Chapter 27 | Tongue in Groove
My mind has lingered over that kiss for so long—how my finger traced the side of her cheek before turning toward those cherry lips; the way the last two pieces of a puzzle fit exquisitely together. Sometimes with an audible sigh. Others, in that inaudible way tongue-and-groove pieces click together.
That’s why I know we were meant for more. It was there on the beach and in the darkness of the closet, tangible between us. But a kiss is just the first step. Every one that follows has been almost effortless.
As I sit on this never-ending bus ride, I know I’m past the point of no return. I can’t go back. I’ve got to take a chance, or I’ll regret not trying. I might lose everything, even our friendship, but I’m willing to face that if it happens. I don’t think it will.
Grasshoppers make daring leaps inside my chest. My hands tremble. I get out paper. I’ve got to try.
Maybe I’m crazy for running headlong at it, not knowing the outcome. After all, puzzle pieces can wear out over time. That’s not the point. The point is to go for it, because clarity comes in a moment, the same as certainty comes and goes. It can go. I know that. But what remains is worth the time it took to find how each piece fit together in the first place.
That’s how love is born.
Writing can be such a lonely experience. As I write, I am alone with just myself and my thoughts, although mostly I think of you. And me. And us. It’s funny because I’m sitting on a crowded bus, headed back to you.

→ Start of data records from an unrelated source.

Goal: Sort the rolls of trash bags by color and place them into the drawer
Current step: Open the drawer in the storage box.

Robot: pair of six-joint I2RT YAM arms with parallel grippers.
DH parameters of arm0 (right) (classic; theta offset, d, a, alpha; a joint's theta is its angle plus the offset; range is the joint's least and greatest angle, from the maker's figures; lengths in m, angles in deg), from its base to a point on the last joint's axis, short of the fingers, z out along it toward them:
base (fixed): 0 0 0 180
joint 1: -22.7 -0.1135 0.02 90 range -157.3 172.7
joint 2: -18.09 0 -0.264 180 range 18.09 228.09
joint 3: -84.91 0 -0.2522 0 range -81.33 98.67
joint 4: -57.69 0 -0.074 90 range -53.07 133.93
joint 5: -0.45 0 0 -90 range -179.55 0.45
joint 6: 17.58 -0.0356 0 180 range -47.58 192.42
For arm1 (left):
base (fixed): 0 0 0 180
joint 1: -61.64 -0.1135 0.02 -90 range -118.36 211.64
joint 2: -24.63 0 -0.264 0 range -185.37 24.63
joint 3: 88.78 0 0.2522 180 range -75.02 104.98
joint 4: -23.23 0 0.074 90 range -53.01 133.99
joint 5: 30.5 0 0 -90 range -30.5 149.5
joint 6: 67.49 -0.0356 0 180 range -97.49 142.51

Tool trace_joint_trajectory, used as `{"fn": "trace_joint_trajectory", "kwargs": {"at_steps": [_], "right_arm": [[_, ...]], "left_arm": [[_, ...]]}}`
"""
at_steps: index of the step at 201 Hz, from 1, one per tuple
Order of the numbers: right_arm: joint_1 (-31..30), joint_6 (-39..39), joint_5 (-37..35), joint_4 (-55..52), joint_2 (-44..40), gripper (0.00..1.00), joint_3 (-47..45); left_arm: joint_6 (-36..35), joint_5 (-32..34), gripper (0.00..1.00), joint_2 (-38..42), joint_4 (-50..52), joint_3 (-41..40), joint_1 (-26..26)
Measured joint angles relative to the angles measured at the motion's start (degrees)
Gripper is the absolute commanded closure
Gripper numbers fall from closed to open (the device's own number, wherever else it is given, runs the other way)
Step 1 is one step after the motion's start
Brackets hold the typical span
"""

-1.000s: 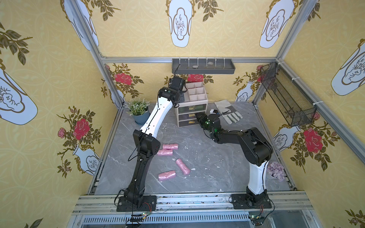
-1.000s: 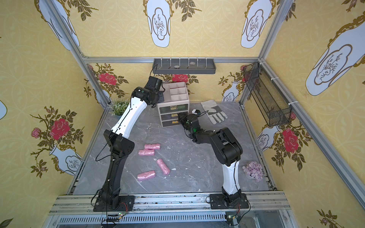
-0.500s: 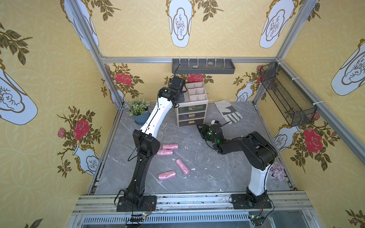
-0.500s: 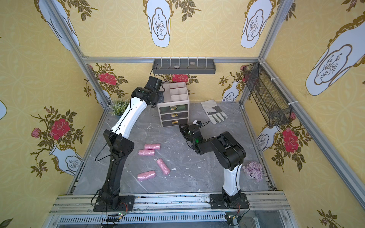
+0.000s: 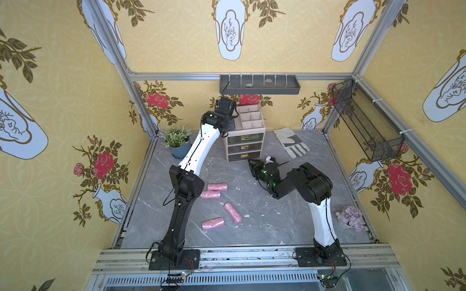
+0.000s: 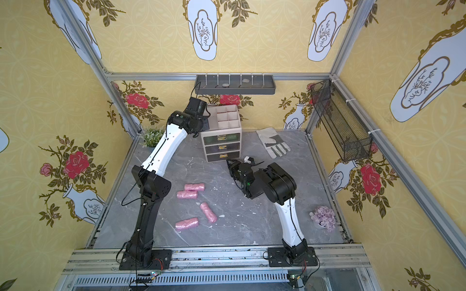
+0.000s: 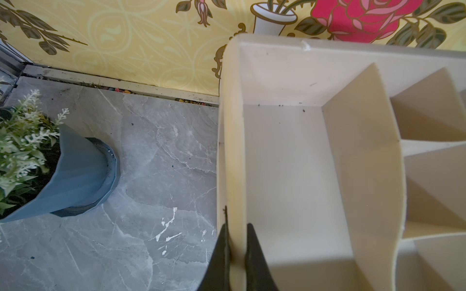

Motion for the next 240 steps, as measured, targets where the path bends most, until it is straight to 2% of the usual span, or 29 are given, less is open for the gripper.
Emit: {"fn": "trace_joint_trajectory", "kwargs": {"at_steps": [117,240], "right_arm": [[-0.07,-2.25,-4.13,0.81,2.93,0.64,4.96],[-0.22,-4.59,-4.33,-0.96,2.93,0.71,7.63]], "left_arm": [[0.02,-0.74,0.98,0.17,-0.09,-0.13,-0.15],[0.48,-0.92,0.98,1.03,-2.05,-2.43,-0.17]]}}
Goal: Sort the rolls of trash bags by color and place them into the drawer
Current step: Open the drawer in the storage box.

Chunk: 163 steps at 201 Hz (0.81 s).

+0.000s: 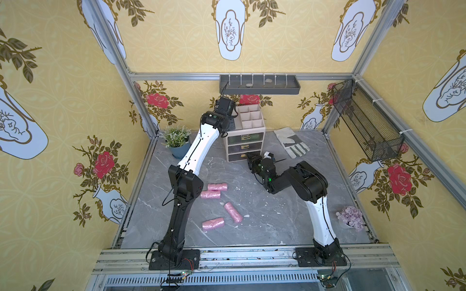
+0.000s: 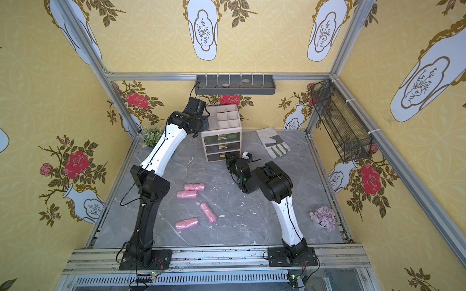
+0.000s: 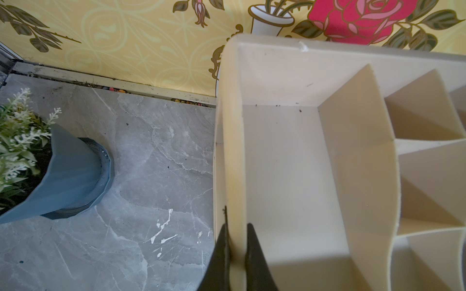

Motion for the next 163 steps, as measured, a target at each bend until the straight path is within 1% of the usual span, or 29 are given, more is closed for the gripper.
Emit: {"fn": "trace_joint_trajectory", "kwargs": {"at_steps": [69,139,163], "right_arm": [[-0.13,-1.92,-2.58,-0.94,0.0,0.77,0.42],[0.0,-3.52,-2.78,-3.1,0.17,0.82,1.77],[0.04,-3.76,-2.75,-3.34,0.17,0.86,1.86]], "left_arm": [[0.04,-0.02,0.98,0.35,-0.42,-0.7,0.0],[0.2,-0.02,0.98,0.48,-0.79,-0.98,0.0],[0.2,-0.02,0.98,0.48,-0.81,-0.98,0.0]]}}
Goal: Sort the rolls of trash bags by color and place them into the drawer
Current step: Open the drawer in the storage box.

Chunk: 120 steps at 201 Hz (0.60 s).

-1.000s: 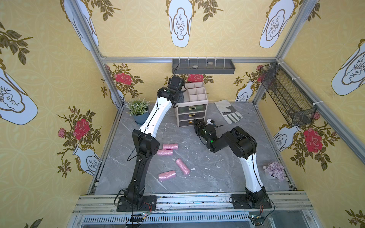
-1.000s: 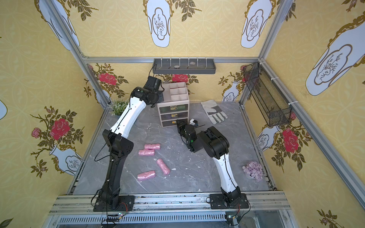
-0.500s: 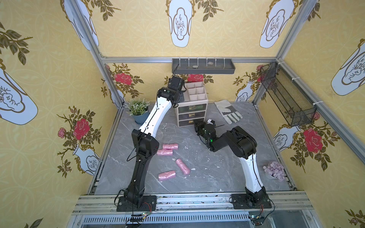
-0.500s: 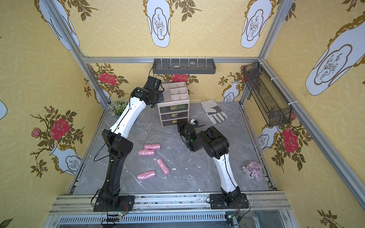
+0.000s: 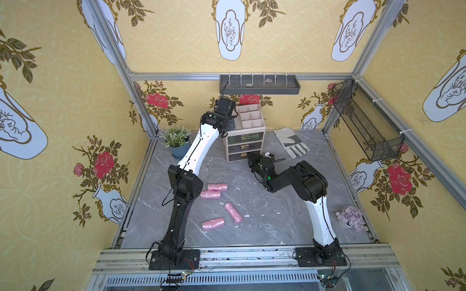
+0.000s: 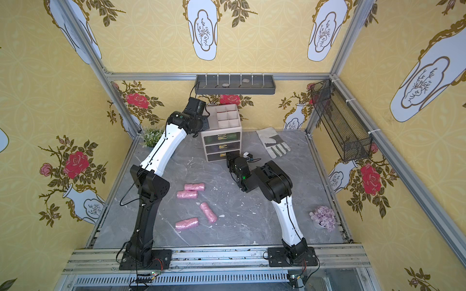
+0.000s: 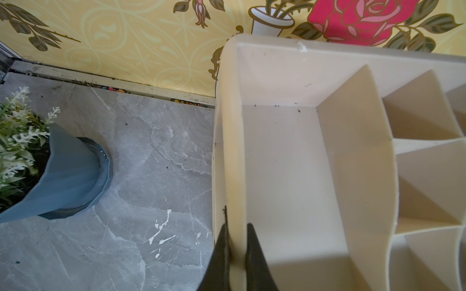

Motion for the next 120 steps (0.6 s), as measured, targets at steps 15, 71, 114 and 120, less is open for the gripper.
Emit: {"fn": "trace_joint_trajectory", "kwargs": {"at_steps": [15,71,114,120], "right_arm": [[0.11,0.0,0.07,-0.17,0.0,0.88,0.04],[0.33,-0.17,1.09,0.22,-0.55,0.95,-1.14],[0.33,-0.9,3.08,1.92,-2.51,0.98,-5.2],[0.33,-1.07,3.3,2.01,-2.89,0.98,-5.81]], "left_arm": [[0.31,0.0,0.98,0.0,-0.04,0.0,0.0],[0.42,0.0,1.0,0.0,-0.04,0.0,0.0],[0.63,0.0,1.0,0.0,-0.07,0.0,0.0],[0.66,0.0,1.0,0.0,-0.07,0.0,0.0]]}}
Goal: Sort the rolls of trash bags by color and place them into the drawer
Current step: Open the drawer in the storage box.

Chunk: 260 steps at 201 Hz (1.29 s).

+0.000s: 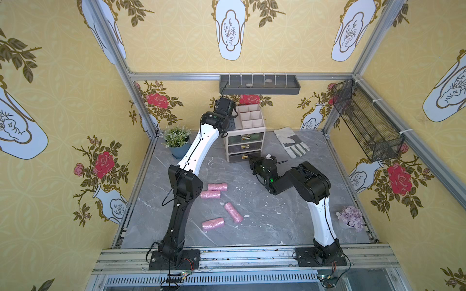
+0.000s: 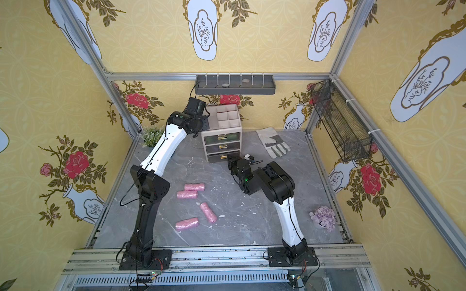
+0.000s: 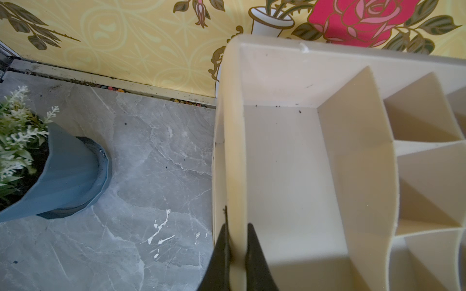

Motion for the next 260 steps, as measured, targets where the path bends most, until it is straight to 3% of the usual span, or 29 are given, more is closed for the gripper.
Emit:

We could be together. The way I imagine it to be. But that would be the future. When I write, it might be the present—in that moment—captured in words on the page. When I finally get to share it with you, time will have moved on, and it’s just my past, our past, or my imagined future I’ll share with you.
It’s not here. It won’t be when you read it. That’s not why I wanted to share it with you. Sure, writing can be a safe place from which to explore something from all sides, analyze it, pin it to the page. But I’ve decided something.
It’s a radical decision, so bear with me. I’m going to stop writing. I’m going to keep myself in the present (as your father suggested and even you suggested in your last letter), not the past or an imagined future. A present I hope to share with you in the now. Will you join me, as my girlfriend?
[From the journal of Joel Scrivener.]
THE GRIEF OF THE RETURN
Far away I hear the wind pressing nearer,
the corners of the house begin to buckle in, ashamed.
I climb inside the dusky words of a book unclaimed
for all the dim years past, becoming clearer.
On those dark pages no one writes what is missing
and I cannot wait for this grief to make sense.
The beaten child hunches over, tangled in the fence;
at length, his shadow distended by dark waters, fishing.
The windows have eyes facing ever inward,
staring down shadows at all these dark places.
Panes shudder, rattling in their frame cages
at the lost things: a boy I unearth from pinewood.
Unlidded, my eyes clamp shut, against murky depths
laid open, his stare long saddened by rejection.
The death I gave him refusing the question,
whose guilt I now bear like an old hermit, unkempt.
Underneath, floorboards groan, creak with the great weight
I gather around my body. A storm approaches, raging
along the horizon, tossing seagulls inland, waging
unwieldy fielded currents, worms strung on hooks like bait.
The boy brings bruises back into the house, deep wounds
surfaced by winds and new rain. He climbs into my lap
and holds me quietly for long moments, like a clap
of thunder rumbling up from darkened and muddy ground.
The light switches refuse to stay turned down.
They throw light all over the house, pressing darkness
down into the cellar like an uneasy calmness
numbing our bodies to sleep, or else be found,
knowing what we have become: the wizened hermit
and the boy undone, by a life lost in stasis,
the way we allow shame to create the basis
for the storm to rise, lifting the shadow into respite.